▶ _Collected data_:
:::::

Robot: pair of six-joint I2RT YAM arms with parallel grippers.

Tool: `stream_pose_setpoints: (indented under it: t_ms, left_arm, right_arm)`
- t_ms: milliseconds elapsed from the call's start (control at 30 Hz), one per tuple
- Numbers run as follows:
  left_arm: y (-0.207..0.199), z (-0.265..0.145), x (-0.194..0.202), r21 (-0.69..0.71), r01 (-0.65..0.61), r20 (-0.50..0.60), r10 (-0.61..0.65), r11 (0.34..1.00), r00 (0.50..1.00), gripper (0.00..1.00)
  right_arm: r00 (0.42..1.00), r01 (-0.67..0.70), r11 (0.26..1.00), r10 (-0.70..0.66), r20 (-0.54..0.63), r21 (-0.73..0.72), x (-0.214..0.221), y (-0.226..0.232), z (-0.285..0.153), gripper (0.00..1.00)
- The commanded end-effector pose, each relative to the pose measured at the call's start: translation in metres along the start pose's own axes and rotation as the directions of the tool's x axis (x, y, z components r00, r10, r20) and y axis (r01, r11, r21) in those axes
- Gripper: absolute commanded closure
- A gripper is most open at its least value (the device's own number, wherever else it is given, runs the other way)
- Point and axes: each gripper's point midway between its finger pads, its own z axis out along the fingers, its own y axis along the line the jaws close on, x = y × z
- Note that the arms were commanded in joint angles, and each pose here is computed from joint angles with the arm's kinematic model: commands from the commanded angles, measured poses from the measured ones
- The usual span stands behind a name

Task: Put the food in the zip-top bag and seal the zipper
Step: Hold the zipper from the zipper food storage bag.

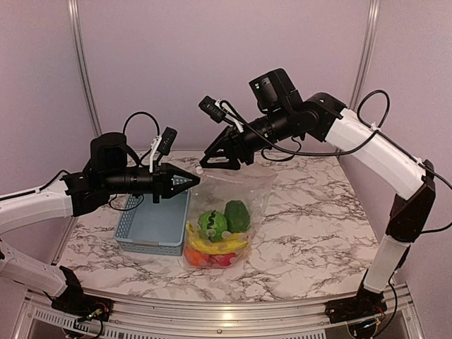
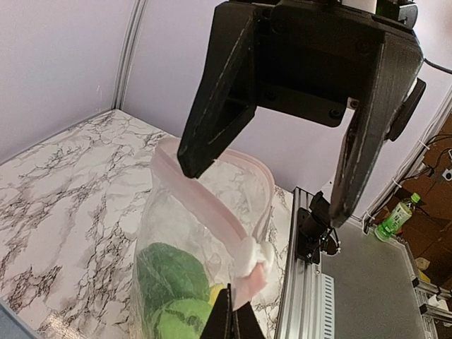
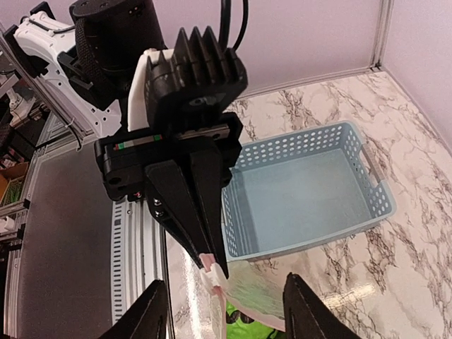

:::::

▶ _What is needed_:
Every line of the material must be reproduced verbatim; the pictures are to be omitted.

▶ _Answer to this exercise_:
Robot: pair of six-joint I2RT YAM arms with parallel grippers.

Tool: `stream_pose_setpoints: (indented under it: t_ms, left_arm, right_arm)`
- t_ms: milliseconds elapsed from the call's start (control at 30 Hz), one per tuple
- Numbers run as follows:
  left_arm: y (-0.207..0.199), z (-0.265..0.145), x (-0.194..0.202), r21 (-0.69..0.71), r01 (-0.65..0.61), r20 (-0.50..0.60), r10 (-0.61..0.65), r11 (0.34..1.00), r00 (0.50..1.00), gripper (0.00..1.00)
  right_arm: r00 (0.42..1.00), r01 (-0.67..0.70), r11 (0.26..1.00), r10 (-0.70..0.66), r20 (-0.54..0.63), r21 (-0.73..0.72), x (-0.214..0.221), y (-0.226..0.232), z (-0.285..0.153), gripper (0.00..1.00)
- The commanded end-effector pose, each relative to the pose measured at the call's start: translation in metres along the start pose's own axes and rotation as the directions of the tool's x axis (x, y, z components r00, r10, r20) and y axis (r01, r11, r21) in those axes
- Gripper: absolute commanded closure
- A gripper is most open at its least value (the device's own number, wherever else it is given, runs the other way)
- Point and axes: each gripper's point midway between its finger pads, its own z axis out along the fingers, its own y axis along the line the jaws close on, x = y × z
- Note that the arms were commanded in joint angles, and each pose here is computed from joint angles with the arm's kinematic model: commands from the commanded angles, measured poses from the measured ones
- The usual span stands behind a name

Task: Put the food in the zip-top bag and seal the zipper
Step: Hold the zipper from the zipper food storage bag.

No more work is needed on this exercise.